DESCRIPTION OF THE TASK →
Skip the pictures. Give all the data again exactly.

DATA SHOWN →
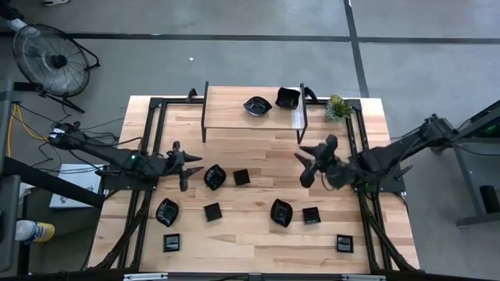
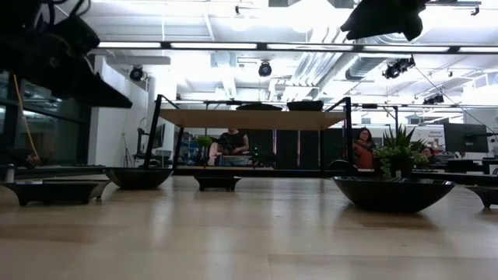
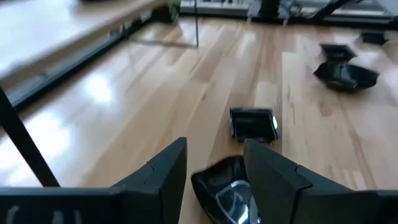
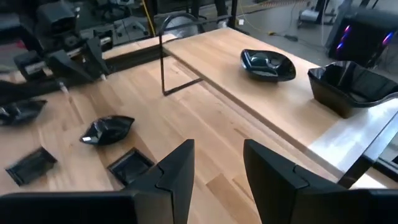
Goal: Pick & Place Mini shaped plates
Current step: Stack the leaf-shaped plate on top of the other leaf-shaped plates on the shelf
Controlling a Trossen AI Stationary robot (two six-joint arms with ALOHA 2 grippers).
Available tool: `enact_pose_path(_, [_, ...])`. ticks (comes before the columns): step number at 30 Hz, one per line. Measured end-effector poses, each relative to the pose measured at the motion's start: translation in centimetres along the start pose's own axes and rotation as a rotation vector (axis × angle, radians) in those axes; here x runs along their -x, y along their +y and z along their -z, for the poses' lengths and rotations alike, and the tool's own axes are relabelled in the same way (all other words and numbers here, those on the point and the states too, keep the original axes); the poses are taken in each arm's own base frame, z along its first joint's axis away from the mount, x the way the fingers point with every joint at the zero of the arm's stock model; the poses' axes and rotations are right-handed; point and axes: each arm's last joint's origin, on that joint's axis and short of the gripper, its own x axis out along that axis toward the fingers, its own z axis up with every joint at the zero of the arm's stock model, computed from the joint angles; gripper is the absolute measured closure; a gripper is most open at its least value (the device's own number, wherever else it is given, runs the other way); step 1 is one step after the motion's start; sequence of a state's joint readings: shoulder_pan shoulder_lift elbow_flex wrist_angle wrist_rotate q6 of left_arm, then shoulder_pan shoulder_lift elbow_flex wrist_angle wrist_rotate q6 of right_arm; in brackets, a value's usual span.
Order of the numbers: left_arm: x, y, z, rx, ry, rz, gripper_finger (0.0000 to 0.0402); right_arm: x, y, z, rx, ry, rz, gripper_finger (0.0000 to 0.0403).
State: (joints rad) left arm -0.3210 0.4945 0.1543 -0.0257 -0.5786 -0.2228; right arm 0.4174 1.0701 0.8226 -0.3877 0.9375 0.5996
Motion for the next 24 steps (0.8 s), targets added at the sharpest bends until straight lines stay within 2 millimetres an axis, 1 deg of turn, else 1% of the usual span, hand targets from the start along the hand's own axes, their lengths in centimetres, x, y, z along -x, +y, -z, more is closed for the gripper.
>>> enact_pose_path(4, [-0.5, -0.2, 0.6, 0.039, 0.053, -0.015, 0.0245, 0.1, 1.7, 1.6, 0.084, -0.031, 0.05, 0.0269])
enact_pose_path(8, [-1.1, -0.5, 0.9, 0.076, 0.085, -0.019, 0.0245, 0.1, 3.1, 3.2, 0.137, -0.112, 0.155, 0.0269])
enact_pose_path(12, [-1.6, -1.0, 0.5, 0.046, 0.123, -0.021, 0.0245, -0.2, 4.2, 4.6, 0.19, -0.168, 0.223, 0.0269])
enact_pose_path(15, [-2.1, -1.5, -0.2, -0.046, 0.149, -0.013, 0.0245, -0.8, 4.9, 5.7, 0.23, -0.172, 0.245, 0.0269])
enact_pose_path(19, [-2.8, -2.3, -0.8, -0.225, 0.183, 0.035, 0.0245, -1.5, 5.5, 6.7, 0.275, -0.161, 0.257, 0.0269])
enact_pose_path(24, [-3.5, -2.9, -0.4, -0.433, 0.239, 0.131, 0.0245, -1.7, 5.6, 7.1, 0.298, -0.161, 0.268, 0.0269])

SOLUTION FOR THIS EXERCISE →
Goal: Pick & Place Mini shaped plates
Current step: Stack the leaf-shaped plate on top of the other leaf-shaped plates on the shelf
Controlling a Trossen AI Stationary robot (two six-joint arms with ALOHA 2 grippers).
Available tool: `enact_pose_path(_, [_, ...])`. ticks (comes before the columns): step number at 30 Hz, one per line. Measured end-effector poses, each relative to the pose measured at the motion's start: translation in centimetres along the start pose's own axes and rotation as a rotation vector (axis × angle, radians) in those axes; here x runs along their -x, y along their +y and z along their -z, for the poses' lengths and rotations alike, and the tool's own axes are relabelled in the same way (all other words and numbers here, those on the point and the states too, keep the original axes); the poses are taken in each arm's own base frame, z along its first joint's axis away from the mount, x the way the fingers point with every joint at the zero of the arm's stock model; the poses' axes and rotations are right-handed; point and axes: each arm's last joint's origin, on that joint's axis and short of the gripper, its own x axis out along that axis toward the fingers, its own z axis up with every joint at the zero of the arm's stock model, computed from the joint angles; gripper is the absolute measured closure; a gripper is most open at its least value (the device's own number, wherever else it is given, runs the other way); step 1 is one step after the motion's start; sequence of a state's joint readings: shoulder_pan shoulder_lift elbow_flex wrist_angle wrist_rotate q6 of left_arm, then shoulder_pan shoulder_lift elbow_flex wrist_angle wrist_rotate q6 of right_arm; in brackets, a value's usual span.
Order of the numbers: left_arm: x, y, z, rx, ry, rz, gripper_finger (0.0000 to 0.0402); right_arm: x, y, z, rx, ry, rz, gripper_finger (0.0000 to 0.0403).
State: (joints rad) left arm -0.3210 0.4945 0.1543 -0.0257 -0.5786 -0.2228; right arm 0.4174 1.0701 0.8226 -0.3877 0.9375 0.5996
Motion for the next 24 steps (0.8 s), targets added at the sharpest bends until straight lines stay within 2 millimetres an axis, 1 deg of turn, else 1% of the usual span, hand targets from the start along the hand's own axes, their lengths in centimetres, x, y, z along -x, +y, -z, more is closed for the gripper.
>>> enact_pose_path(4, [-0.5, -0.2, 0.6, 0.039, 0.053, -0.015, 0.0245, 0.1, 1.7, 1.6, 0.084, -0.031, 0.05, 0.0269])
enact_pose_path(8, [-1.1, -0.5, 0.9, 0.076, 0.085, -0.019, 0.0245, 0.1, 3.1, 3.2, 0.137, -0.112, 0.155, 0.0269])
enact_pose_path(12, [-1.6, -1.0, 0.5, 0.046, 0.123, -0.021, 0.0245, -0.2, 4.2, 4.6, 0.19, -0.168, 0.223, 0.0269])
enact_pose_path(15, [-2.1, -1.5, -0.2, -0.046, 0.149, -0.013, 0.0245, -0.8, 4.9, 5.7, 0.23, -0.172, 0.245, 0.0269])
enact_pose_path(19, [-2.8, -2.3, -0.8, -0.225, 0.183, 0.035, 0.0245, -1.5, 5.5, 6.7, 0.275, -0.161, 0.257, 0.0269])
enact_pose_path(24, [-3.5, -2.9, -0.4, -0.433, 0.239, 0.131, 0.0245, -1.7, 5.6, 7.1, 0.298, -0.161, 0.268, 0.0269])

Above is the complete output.